Sunday 22 October 2006

Orthodox Monasticism 8 — Early Palestinian Monasticism

The earliest Palestinian monasticism was of course that of the primitive Church: the description in acts of the way of life of the early Church is considered by the Fathers to be a model of the coenobitic life.

After the destruction of Jerusalem, however, the Christian community of Jerusalem was a distinct backwater for a long period of time.

Further south, we know that St Hilarion, who for a period of time was in Egypt with St Anthony the Great (3rd to 4th Century), founded a monastery in or near Gaza.

By the mid-4th Century, when St John Cassian starts his monastic career in Bethlehem, there is already a monastery there for him to enter.

When in the late 4th Century Evagrius Ponticus comes down from Constantinople, then the centre of things in the East, he finds Melania the Elder in charge of a monastery near Jerusalem. Melania is an Origenist, and her fellow ascetic Rufinus will later translate Evagrius’ works into Latin. Evagrius moves on to Egypt, then the veritable centre of Orthodox monasticism.

St Chariton, although his dates are problematical, had already founded a monastery of a type that foresaw informally organized groups of partly independent ascetics.

Another strand of Palestinian monasticism is that represented by Abba Isaiah the Ascetic, who represents a non-Origenist strand of Egyptian desert monasticism, and who was one of the begetters of the monasticism of Abba Seridos, St Dorotheos, St Dositheos and the two great charismatic Elders of the 6th Century, Sts Barsanuphios and John. This strand of Palestinian monasticism is both very ascetical and very anti-Origenist.
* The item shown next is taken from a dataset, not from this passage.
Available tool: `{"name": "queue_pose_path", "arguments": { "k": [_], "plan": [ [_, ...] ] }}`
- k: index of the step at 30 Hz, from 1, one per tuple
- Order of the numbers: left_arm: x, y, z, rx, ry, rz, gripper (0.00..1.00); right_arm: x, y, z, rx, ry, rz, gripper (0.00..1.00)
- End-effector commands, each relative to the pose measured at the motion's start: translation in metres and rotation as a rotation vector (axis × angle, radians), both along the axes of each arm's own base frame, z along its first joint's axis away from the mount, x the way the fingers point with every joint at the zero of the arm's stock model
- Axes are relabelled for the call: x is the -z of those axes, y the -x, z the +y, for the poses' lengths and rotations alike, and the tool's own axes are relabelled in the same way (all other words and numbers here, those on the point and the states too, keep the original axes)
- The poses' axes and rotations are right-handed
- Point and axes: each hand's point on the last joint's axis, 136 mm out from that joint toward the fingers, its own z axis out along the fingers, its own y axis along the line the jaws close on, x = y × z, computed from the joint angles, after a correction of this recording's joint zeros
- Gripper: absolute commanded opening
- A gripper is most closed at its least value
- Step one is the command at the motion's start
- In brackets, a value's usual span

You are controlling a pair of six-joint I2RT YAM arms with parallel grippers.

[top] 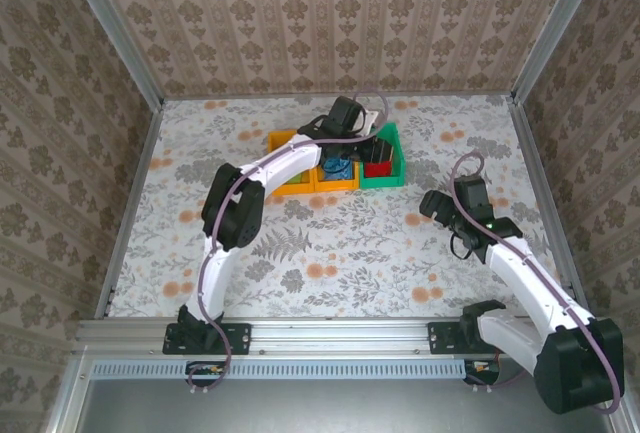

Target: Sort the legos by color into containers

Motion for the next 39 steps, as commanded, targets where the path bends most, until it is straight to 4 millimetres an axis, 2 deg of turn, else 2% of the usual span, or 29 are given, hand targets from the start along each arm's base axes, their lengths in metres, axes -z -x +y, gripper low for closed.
{"name": "queue_pose_path", "arguments": {
  "k": [1, 7, 9, 10, 11, 17, 19, 23, 25, 28, 31, 34, 39],
  "plan": [
    [-0.023, -0.018, -0.009, -0.023, 0.108, -0.013, 0.41, 0.007, 0.010, -0.001, -0.001, -0.010, 0.024, 0.95],
    [-0.018, -0.031, -0.008, -0.086, 0.104, -0.023, 0.56, 0.006, 0.011, 0.003, -0.010, -0.033, 0.007, 0.95],
    [-0.016, -0.037, -0.004, -0.127, 0.089, -0.024, 0.78, 0.005, 0.009, 0.004, -0.009, -0.039, 0.002, 0.95],
    [-0.015, -0.038, -0.003, -0.136, 0.087, -0.023, 0.95, 0.005, 0.009, 0.004, -0.011, -0.042, 0.000, 0.95],
    [-0.015, -0.038, -0.003, -0.142, 0.087, -0.020, 1.00, 0.005, 0.008, 0.005, -0.015, -0.044, -0.001, 0.95],
    [-0.030, -0.031, 0.010, -0.186, 0.088, -0.072, 1.00, 0.004, 0.006, 0.006, -0.046, -0.024, -0.007, 0.95],
    [-0.036, -0.026, 0.018, -0.193, 0.063, -0.122, 1.00, 0.001, 0.003, 0.004, -0.061, 0.008, -0.027, 0.96],
    [-0.060, -0.008, 0.042, -0.184, -0.002, -0.296, 1.00, -0.014, -0.006, -0.010, -0.080, 0.141, -0.105, 0.99],
    [-0.071, 0.001, 0.063, -0.200, -0.073, -0.407, 1.00, -0.024, -0.013, -0.016, -0.095, 0.219, -0.160, 1.00],
    [-0.082, 0.012, 0.110, -0.271, -0.240, -0.588, 1.00, -0.039, -0.026, -0.017, -0.172, 0.342, -0.270, 1.00],
    [-0.088, 0.017, 0.173, -0.399, -0.405, -0.699, 1.00, -0.046, -0.037, -0.024, -0.189, 0.467, -0.353, 1.00],
    [-0.088, 0.023, 0.237, -0.522, -0.464, -0.694, 1.00, -0.044, -0.049, -0.033, -0.151, 0.517, -0.411, 1.00],
    [-0.079, 0.040, 0.337, -0.738, -0.528, -0.701, 1.00, -0.025, -0.075, -0.039, -0.105, 0.499, -0.438, 1.00]
  ]
}}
We see two elements already in Palestinian monasticism: a very severe asceticism and an Origenist influence. These two elements will play out with and against each other until the condemnation of Origenism in the Sixth Century.

In the 5th and 6th Centuries, St Euthymios and St Savas the Sanctified will come down from Cappadocia to become monks, and will found monasteries of their own. They will play a very strong role in the battle for Orthodoxy against Origenism. By this time, the Patriarchate of Jerusalem is intellectually more solid, although at times under the influence of the Origenists.